8:00 min: music video borrowed as narrative form … in the absence of some actual coherent narrative of selfhood. The soundtrack here is “Naked as We Came,” by the group Iron and Wine, suggesting the sense of intimate bodies being exposed and made highly vulnerable to powerful and violent forces.
10:45: Renee meets Steve …
12:00: To Glenn Campbell's “I am a Lineman for the County,” Jonathan is adopted by his grandparents (his mother now placed in jail or otherwise institutionalized), and then, in foster homes. Jonathan is subjected to abuse in foster care. Renee's parents continue to order shock treatment for her in Austin State Hospital, so that at 25 years old, little trace of her personality remained.
16:00: “My name … is ...” Jonathan as abused housewife, giving “testimony”
20:00: “Hi camera … coughing … TB – I got TB … tobacco and beer!” Rosemary appears in his “Movie”
22:16: Young Jonathan explains himself... Renee's narrative is entangled with his.
43:45: 1992: “Do something else, you know?” …. The self as doll or as puppet whose strings are being pulled by some other agent. Here, Renee cannily performs as doll, but with herself pulling the strings … a complex performance of objectification, instrumentalization and abuse, and selfhood.
44:00 min.: "nobody on the line"; the self as a lip-synching subject in formation, to the track “Diviner,” by a little known group called Hex (Steve Kilbey, of The Church, and Donnette Thayer, of Game Theory). Here, the “multiplication” and “re- integration” of the self are stabilized and endure in time, without becoming a normative portrait of the author.
3. Resources:
A. Here, the lyrics to Hex' song “Diviner”, used in the key sequence starting at about 44:00 minutes, above, in which Jonathan is pictured lip-synching in a video taken of him as a teenager. His face is digitally post-processed so that it hangs together in a doubled pattern that both makes him identifiable as a person but distorted in a struggle to cohere as a person. It is as if here he is able, through a performance of musical self-imagining borrowed from the logics of music television, to balance his identity amidst the processes of fragmentation and reintegration that have defined his mother's struggle for selfhood.
“High, after the summer Find all the wells are drunk dry Miles and miles of starburn Branded on the hide of the night
Diviner
Low, before the winter Loser, these vessels are full Drop between drop of moonshine Slipping on the surface of our day
Diviner (Water underground) Diviner (Rock ceiling fossil pool) Diviner (Blind transparent fish) Diviner (Seek the liquid dark)
b.

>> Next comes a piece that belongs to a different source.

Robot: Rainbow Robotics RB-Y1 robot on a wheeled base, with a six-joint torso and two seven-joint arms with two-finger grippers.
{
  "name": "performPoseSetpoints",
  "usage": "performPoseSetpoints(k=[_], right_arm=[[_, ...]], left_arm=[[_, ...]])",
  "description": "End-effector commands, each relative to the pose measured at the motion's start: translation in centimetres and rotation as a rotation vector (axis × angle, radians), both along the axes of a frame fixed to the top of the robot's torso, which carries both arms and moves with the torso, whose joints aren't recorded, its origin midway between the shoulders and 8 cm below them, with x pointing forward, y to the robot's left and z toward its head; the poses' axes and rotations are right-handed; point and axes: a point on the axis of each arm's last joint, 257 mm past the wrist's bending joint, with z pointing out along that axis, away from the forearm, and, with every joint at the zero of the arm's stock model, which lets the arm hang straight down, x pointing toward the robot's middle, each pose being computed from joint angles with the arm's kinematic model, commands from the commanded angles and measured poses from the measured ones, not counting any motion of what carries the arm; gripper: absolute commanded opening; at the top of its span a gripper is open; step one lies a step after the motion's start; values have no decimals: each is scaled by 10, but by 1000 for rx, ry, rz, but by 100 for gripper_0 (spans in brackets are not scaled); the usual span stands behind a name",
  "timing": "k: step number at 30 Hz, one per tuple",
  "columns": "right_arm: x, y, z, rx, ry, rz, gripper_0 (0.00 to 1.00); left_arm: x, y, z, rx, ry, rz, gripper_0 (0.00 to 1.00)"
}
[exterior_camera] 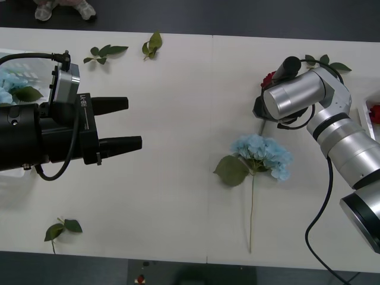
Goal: Put the red flowers into the right box and the blue flowers into the left box
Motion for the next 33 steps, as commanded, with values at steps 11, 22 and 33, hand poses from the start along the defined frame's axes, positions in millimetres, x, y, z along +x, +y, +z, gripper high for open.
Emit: performPoseSetpoints(k=[11,22,33], right_arm=[[11,19,32,44,-34,-10,0],[-6,22,103,117,-12,-32,0],[-50,-8,176,149,44,-41,0]], left_arm=[[-7,-2,12,45,-97,-30,100],[-7,-2,12,45,-97,-30,100],[-7,-2,12,45,-97,-30,100]])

Caouette followed up Tarnation with another film that concentrates more on his mother's attempts to maintain her fragile mental health. That film is called Walk Away Renee, and it also uses digital effects in often stunning ways to suggest what Caouette sees as his mother's experience of the world around her, during a road trip from Texas to New York in which they lose her medication and cannot get refills because she is between doctors. It's available online, and is worth seeing, especially if you plan on writing on Tarnation.